Welcome to Season Nine, Spies.
Much has changed since our last missive. Thanks to the Miami Dale, we now know that being Fireproof results in the incineration of Rogue Umpires instead of players. We find this information very interesting. We will not be elaborating.
Though we did not win the Season Eight playoffs, we were not without wins. During the Election, we stole Replacement Elbows, granting additional pitching ability to Denzel Scott and Math Velazquez.

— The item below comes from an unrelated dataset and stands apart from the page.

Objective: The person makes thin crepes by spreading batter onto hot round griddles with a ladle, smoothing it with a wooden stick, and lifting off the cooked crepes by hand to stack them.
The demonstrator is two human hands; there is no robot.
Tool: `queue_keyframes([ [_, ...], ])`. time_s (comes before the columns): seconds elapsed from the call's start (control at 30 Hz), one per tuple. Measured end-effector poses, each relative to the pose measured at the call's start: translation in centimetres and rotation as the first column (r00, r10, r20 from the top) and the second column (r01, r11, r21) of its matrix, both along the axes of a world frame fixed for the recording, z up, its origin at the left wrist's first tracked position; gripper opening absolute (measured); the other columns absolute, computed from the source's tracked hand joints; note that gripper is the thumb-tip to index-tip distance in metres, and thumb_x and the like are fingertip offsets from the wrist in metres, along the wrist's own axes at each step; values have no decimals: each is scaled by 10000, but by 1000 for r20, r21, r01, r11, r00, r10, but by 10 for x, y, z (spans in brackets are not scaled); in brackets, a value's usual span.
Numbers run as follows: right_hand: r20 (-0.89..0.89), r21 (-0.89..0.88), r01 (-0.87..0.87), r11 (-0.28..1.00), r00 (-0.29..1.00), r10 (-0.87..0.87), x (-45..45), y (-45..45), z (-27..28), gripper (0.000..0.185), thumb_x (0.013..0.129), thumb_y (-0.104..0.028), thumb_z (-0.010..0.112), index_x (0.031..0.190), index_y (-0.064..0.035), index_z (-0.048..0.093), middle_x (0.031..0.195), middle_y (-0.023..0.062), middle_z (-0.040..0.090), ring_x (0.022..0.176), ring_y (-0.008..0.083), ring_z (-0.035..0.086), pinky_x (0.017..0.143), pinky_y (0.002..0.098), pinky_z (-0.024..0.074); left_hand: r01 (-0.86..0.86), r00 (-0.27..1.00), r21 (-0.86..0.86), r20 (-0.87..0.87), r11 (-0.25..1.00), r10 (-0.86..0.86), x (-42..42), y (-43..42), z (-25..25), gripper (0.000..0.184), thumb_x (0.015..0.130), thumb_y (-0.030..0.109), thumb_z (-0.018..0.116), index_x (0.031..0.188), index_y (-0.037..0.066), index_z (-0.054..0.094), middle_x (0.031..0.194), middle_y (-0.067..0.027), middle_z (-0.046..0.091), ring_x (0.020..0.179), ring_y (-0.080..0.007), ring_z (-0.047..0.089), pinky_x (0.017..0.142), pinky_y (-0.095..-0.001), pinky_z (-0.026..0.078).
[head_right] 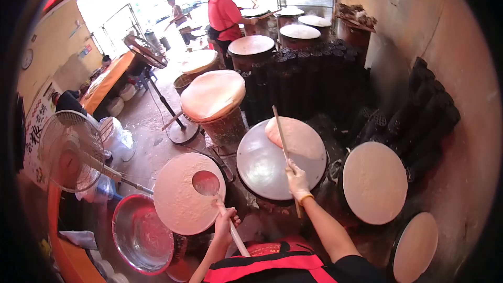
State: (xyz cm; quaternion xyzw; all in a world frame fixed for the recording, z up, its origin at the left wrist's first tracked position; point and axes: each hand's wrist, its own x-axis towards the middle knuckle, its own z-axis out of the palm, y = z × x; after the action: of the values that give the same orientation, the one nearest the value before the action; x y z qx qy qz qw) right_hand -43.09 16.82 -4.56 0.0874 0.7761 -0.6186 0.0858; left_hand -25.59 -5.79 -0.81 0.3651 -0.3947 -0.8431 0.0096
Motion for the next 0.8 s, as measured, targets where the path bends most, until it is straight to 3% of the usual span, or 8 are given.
queue_keyframes([
  [0.07,204,-241,14,970,978,37,19,27,46,338,944,-261,545,1281,-250,567,553,-53,354,379,62,308,333,245,301,-16,1000,-15,21,1000,16,-1,6,3,113,888,129,619,944,64,545,828,-38,554,645,-115,525,567,-257,496],
  [0.2,-270,83,72,994,962,-47,6,94,-67,377,936,-228,550,1311,-189,545,597,-38,433,377,63,342,330,250,312,-76,996,-75,37,994,79,1,25,5,132,886,134,612,998,80,569,898,-32,590,743,-125,568,664,-262,523],
  [0.33,-376,157,-74,985,918,129,-1,61,-61,386,926,-212,548,1309,-165,549,559,-42,459,384,71,382,352,251,322,-82,994,-148,54,986,91,8,44,-1,194,880,155,615,1070,114,617,940,34,565,859,-87,518,747,-261,504],
  [0.53,96,-97,-345,933,930,354,-1,58,41,382,930,-246,573,1271,-74,570,793,39,658,584,108,569,531,258,455,-107,987,-144,108,984,123,11,72,0,302,902,187,587,1195,118,595,1120,54,564,885,-51,515,757,-221,477],
  [0.57,100,-192,-339,921,927,362,-7,72,40,367,940,-287,563,1268,-123,582,576,-51,479,409,42,346,368,233,294,-115,988,-107,95,988,125,13,76,8,294,908,180,585,1194,114,595,1065,64,563,882,-43,520,761,-217,483],
  [0.67,66,-43,-168,985,983,171,-15,103,45,371,947,-286,538,1297,-167,561,504,-76,345,331,42,270,297,239,234,-240,968,-43,64,970,242,22,91,11,293,922,162,572,1211,113,580,958,57,510,905,-23,505,855,-234,483],
  [0.7,74,83,-185,979,981,179,-21,116,48,388,941,-270,537,1308,-143,548,629,22,580,474,117,538,443,265,448,-280,957,-50,65,959,283,26,97,13,295,921,164,573,1211,112,579,960,54,506,904,-24,506,880,-236,476],
  [0.8,-123,164,-374,913,910,395,-39,100,-4,404,929,-259,546,1283,-64,543,1044,131,606,951,192,568,812,276,428,-338,938,-28,65,941,339,41,104,5,287,925,174,571,1201,99,587,1039,22,485,980,-49,492,942,-259,450],
])
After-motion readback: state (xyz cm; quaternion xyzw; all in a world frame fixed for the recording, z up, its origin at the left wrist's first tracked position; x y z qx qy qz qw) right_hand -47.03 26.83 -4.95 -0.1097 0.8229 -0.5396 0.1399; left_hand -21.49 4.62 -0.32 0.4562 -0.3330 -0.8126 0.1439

The end of Season Eight also brought some interesting changes to the leaderboard. After a mostly successful campaign to get players with special relationships to the Microphone into the microphone-marked spots on the leaderboard, the Hawaii Fridays’ Sixpack Dogwalker, the Seattle Garages’ Jaylen Hotdogfingers, and the
Unlimited Tacos’ Houston Spies’ Mexico City Wild Wings’ NaN all gained the “Flickering” modification. NaN and Dogwalker had additional modifications—both became Receivers, which seems to mean that they are now capable of transmitting messages from the Mic. So far, those messages have included:
it is Wyatt
I have a plan
Time for Phase Two
We are watching this closely. So closely, in fact, that we briefly recruited NaN (who was Flickering during Feedback weather) to the Spies roster during game six in exchange for Valentine Games, who has moseyed on along on their journey to the Unlimited Tacos. Don’t forget to write, Games. Intel gathered, insight given, and souvenirs shared, NaN moved on to the Mexico City Wild Wings. In return, we gained Sosa Hayes, who is an adult human and not three children in a trench coat. Why do people keep saying that? Trench coats are for distinguished and surreptitious adults, not children. And our Son, obviously. Son gets whatever they like.
Also, we won 15 games and lost six. We lead the league right now. Not Wild Low—the league. This is all according to plan. You have not heard popping champagne bottles in the break room. Nobody is celebrating. Your clearance level is not high enough to celebrate.